In February of 1964, as The Beatles first touch down in America, four young women from New Jersey make their way to Manhattan to try and see them perform live on The Ed Sullivan Show. Wannabe journalist Grace (Theresa Saldana) is a big fan but her pushy friend Rosie (Wendie Jo Sperber) is psychotic about the band. They are joined in their adventure by Janis (Susan Kendall Newman, Paul’s daughter), who prefers folk music to rock & roll (she’s going along just to put up a folkie protest) and Pam (Nancy Allen), only a casual fan, more excited about her upcoming marriage. They have an idea to rent a limo and try to drive The Beatles to the show, but they settle for a hearse, driven by their shy friend, the undertaker’s son, Larry (Marc McClure, who also that year would play Jimmy Olsen in the Christopher Reeve Superman movie).

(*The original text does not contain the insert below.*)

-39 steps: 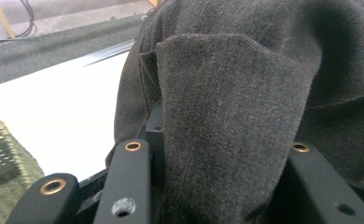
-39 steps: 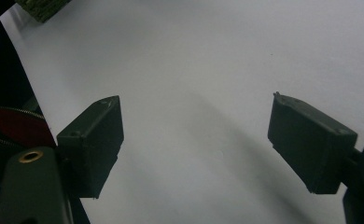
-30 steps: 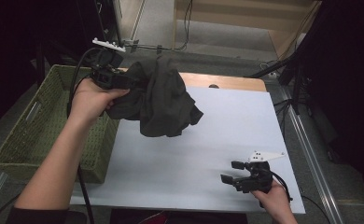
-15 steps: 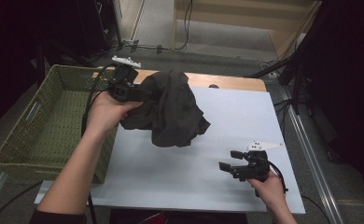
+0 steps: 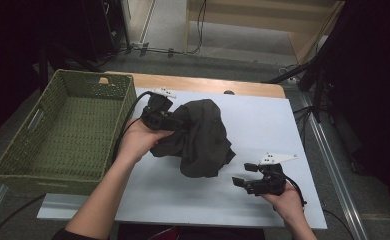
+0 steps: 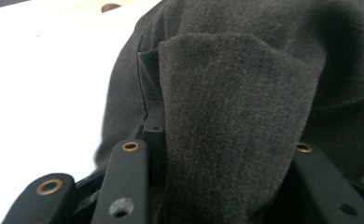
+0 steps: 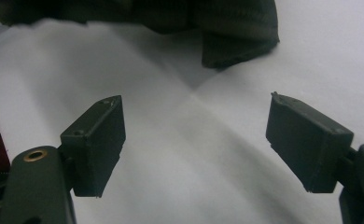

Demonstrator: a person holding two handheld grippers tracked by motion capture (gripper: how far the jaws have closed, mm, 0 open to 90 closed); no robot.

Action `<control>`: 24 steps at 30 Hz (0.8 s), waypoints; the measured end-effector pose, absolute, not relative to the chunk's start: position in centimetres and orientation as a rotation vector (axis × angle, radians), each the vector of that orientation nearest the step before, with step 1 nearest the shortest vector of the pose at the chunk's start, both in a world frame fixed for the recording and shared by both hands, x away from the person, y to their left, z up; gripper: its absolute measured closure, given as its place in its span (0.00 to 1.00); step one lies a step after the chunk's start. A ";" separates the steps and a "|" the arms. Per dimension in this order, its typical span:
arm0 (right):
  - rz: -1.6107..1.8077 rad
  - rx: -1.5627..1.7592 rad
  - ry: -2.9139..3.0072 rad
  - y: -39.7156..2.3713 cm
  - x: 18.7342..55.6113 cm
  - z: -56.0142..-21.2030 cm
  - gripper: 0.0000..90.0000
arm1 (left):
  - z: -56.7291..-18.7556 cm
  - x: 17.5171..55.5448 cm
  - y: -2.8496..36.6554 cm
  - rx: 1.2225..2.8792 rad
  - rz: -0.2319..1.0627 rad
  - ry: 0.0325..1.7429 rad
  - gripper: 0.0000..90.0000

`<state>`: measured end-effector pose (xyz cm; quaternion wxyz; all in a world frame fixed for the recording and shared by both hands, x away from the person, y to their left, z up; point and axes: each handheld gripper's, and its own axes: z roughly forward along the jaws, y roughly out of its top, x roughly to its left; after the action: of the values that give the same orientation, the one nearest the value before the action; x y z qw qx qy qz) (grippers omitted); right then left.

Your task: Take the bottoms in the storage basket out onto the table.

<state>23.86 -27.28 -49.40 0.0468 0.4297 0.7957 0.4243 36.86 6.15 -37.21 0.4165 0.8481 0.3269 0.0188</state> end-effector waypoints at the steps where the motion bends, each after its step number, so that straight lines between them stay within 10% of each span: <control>1: 1.291 1.320 2.428 -27.4 23.8 -49.4 0.20 | -37.6 36.8 6.0 2.127 0.046 0.825 0.67; 24: 1.287 1.342 2.418 -27.7 23.8 -48.6 0.24 | -45.0 35.7 3.6 2.128 0.052 0.780 0.45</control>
<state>23.82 -27.74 -48.65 0.0455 0.4394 0.7919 0.4216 35.66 3.61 -44.98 0.4233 0.8504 0.3117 0.0207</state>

Along the way they also pick up the cynical tough kid, Tony (Bobby Di Cicco), who is less about The Beatles and more into bedding the girls. The gang get split up and end up in adventures and compromising positions around The Beatles’ hotel and The Ed Sullivan Theater. Rosie  meets her male equal in obnoxious Beatles obsession, the hotel’s bellboy, Richard "Ringo" Klaus (Eddie Deezen). Think of it as a good version of what Detroit Rock City was trying to do -- or how about The Hangover Lite.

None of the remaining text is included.